Is there something special about $x^2-x-1$?

Question

I was working on proofs by induction and had to produce numerous proofs about the properties the Fibonacci sequence as exercises.

It was pointed out to me while proving that $ F_n = \frac 1{\sqrt 5} \left(\phi^n-\left(-\frac 1\phi\right)^n\right)= F_{n-1}+F_{n-2}$, that the roots of the second degree polynomial $$y = x^2-x-1$$ are the golden ratio $\phi = \frac {1+\sqrt 5}2 = \lim_{n \to \infty} \frac {F_{n+1}}{F_n}$ and its negative inverse $\left(-\frac 1\phi\right)$.

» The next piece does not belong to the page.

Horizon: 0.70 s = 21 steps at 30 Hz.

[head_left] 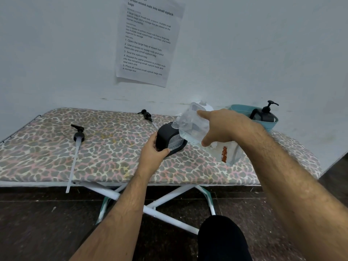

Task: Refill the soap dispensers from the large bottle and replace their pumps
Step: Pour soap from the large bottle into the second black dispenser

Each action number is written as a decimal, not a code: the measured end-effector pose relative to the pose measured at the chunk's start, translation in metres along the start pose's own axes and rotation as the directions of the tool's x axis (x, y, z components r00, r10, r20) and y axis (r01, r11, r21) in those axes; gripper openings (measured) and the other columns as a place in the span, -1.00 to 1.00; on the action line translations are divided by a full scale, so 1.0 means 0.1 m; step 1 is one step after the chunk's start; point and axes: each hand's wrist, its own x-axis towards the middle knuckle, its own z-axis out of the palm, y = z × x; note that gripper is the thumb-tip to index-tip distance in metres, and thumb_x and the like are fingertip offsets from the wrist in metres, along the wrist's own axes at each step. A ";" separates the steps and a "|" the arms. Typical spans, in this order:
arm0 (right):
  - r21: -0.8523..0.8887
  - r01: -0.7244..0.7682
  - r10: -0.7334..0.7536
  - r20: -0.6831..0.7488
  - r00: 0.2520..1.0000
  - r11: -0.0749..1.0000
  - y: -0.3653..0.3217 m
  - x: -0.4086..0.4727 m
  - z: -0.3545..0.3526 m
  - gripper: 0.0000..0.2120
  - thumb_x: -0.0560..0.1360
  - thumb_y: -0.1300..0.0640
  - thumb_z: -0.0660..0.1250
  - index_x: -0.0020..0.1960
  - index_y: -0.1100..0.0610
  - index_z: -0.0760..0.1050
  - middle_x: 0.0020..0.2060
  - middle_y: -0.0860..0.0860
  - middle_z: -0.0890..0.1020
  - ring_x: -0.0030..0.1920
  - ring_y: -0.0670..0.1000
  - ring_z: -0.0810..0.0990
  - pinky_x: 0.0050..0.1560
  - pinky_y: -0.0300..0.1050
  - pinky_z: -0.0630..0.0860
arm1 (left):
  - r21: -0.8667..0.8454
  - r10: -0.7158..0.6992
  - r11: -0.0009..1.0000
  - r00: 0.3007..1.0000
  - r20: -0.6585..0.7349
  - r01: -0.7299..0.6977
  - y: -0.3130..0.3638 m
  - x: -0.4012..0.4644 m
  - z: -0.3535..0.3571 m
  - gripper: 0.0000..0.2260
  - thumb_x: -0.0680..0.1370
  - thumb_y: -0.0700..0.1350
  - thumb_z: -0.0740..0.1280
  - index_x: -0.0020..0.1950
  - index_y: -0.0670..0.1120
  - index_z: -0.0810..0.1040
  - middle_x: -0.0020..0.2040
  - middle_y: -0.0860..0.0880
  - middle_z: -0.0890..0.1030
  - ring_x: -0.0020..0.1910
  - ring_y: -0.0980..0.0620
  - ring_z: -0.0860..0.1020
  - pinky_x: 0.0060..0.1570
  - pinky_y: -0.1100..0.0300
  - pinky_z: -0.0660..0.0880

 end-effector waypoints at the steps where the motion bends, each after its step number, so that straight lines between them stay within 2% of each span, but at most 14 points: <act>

I never realized that before and now I wonder whether there is something special about the polynomial $y=x^2-x-1$ appart from the fact that its positive root is the golden ratio $\phi$?

Answer 1

Perhaps what is more interseting than: $y = x^2 - x - 1$

Is this equation: $x = \frac 1x + 1$

Is there some number that equals its reciprocal makes plus 1?

I think the decimal expansion (rounded off at 3 decimals) makes it is easier to follow some of the implications.

$\frac {1}{1.618} = 0.618\\ (1.618)(0.681) = 1\\ (1.618)^2 = 1 + 1.618\\ (0.618)^2 = 1-0.618$

As it related to the Fibonacci sequence. We start with the conjecture that $n$ gets large $\frac {F_{n+1}}{F_{n}}$ approaches some constant.

$\frac {F_{n+1}}{F_{n}} = \frac {F_{n}}{F_{n-1}}$

And for the Fibonacci sequence $F_{n+1} = F_n + F_{n-1}$

$\frac {F_{n} + F_{n-1}}{F_{n}} = \frac {F_{n}}{F_{n-1}}\\ 1 + \frac {F_n}{F_{n-1}} = \frac {F_{n}}{F_{n-1}}$

and we say $\frac {F_{n}}{F_{n-1}}$ equals $x$ and we are back to

$1 + \frac {1}{x} = x$

One more:

The continued fraction.

$x = \dfrac {1}{1+\frac {1}{1+\frac{1}{1+\cdots}}}\\ x = \frac {1}{1+x}\\ x^2 + x - 1 = 0$

The roots of which are the negative of $x^2 - x - 1 = 0$

Answer 2

In general, we have, due to characteristic equations, the following:

$$a_kF_{n+k}=a_{k-1}F_{n+k-1}+a_{k-2}F_{n+k-2}+\dots+a_0F_n$$

$$a_kx^k=a_{k-1}x^{k-1}+\dots+a_0\tag{$\star$}$$

If $(\star)$ is a polynomial with no repeating roots, and $x_p$ is a root of the above polynomial, then

$$F_n=b_k(x_k)^n+b_{k-1}(x_{k-1})^n+\dots+b_0(x_0)^n$$

where the coefficients are determined by your initial value, particularly $F_0=0,F_1=1$ for the Fibonacci sequence.